Evaluation of anisotropic elastic and plastic parameters of Zircaloy-4 fuel cladding from biaxial stress test data and their application to a fracture mechanics analysis
Li, F. ; Mihara, Takeshi ; Udagawa, Yutaka
The mechanical properties of fuel cladding near the elastic limit are essential in considering its failure limit during a pellet-cladding mechanical interaction phase under reactivity-initiated accident (RIA) conditions. The mechanical properties of a Zircaloy-4 cladding tube, such as orthotropic elasticity and anisotropic constants for Hill's plasticity law, were evaluated based on the biaxial stress test data, focusing on the equivalent plastic strain up to ~2.5%. Samples with various fabrication conditions, such as cold-worked, recrystallized, and stress relieved after cold-work with Q-factors of 2, 3, and 4 were investigated. The cold worked samples and recrystallized samples showed high yield stress and Young's modulus, respectively. The evaluated mechanical properties of the stress relieved samples revealed a limited impact of Q-factors on mechanical behavior, including their anisotropic feature.
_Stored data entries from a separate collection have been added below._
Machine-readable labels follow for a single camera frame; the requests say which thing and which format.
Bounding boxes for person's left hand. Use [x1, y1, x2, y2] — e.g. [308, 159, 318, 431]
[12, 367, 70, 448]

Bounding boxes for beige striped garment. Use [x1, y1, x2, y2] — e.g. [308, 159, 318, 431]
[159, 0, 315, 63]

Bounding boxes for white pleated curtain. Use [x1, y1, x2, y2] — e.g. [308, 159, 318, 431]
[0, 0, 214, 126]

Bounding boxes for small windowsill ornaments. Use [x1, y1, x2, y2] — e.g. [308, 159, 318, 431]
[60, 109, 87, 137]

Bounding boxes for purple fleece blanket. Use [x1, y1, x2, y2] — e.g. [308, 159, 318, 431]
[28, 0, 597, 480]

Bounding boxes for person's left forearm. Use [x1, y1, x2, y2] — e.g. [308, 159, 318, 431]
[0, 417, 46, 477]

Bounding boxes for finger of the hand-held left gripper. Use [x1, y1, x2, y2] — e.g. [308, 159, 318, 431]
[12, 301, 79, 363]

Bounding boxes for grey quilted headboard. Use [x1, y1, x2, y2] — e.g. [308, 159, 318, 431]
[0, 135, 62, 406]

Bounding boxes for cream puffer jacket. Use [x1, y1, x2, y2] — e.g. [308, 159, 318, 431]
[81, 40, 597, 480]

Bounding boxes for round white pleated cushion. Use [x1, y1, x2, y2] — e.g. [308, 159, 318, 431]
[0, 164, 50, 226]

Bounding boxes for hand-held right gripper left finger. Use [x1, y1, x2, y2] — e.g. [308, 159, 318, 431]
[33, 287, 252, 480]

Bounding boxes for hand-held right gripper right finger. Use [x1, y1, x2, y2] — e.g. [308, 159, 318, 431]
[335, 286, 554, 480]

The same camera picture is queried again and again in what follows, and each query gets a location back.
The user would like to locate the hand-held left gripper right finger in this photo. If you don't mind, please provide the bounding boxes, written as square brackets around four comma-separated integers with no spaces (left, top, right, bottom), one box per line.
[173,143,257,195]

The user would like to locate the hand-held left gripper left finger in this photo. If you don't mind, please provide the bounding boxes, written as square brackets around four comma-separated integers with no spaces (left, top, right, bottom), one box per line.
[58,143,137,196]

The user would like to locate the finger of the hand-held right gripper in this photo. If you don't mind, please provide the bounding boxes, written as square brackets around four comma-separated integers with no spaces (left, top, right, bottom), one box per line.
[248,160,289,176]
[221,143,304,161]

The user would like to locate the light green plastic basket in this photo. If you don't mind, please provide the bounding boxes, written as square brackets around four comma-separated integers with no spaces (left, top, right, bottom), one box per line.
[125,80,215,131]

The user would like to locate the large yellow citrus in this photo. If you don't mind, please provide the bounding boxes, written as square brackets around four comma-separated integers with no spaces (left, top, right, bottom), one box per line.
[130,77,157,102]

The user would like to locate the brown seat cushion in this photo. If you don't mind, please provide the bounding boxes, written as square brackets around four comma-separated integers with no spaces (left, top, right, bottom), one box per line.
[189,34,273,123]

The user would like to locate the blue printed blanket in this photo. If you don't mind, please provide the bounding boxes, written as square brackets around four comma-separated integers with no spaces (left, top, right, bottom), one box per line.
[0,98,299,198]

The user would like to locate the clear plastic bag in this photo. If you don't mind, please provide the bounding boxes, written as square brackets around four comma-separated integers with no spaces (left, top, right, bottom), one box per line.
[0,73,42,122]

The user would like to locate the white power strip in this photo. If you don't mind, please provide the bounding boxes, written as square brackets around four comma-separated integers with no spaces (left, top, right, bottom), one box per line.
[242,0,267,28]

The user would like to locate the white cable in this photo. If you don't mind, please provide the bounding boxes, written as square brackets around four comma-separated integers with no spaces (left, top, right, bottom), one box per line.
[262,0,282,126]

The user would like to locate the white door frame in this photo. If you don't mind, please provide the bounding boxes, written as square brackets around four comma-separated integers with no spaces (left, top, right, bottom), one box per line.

The derived mechanical properties were applied to evaluate the fracture mechanics parameter, J-integral, based on failure limit data from biaxial-expansion-due-to-compression tests on precracked tubes. This evaluation produced systematically lower J-integral values of the stress relieved tube than previously evaluated based on the failure limit data from in-pile RIA-simulated tests.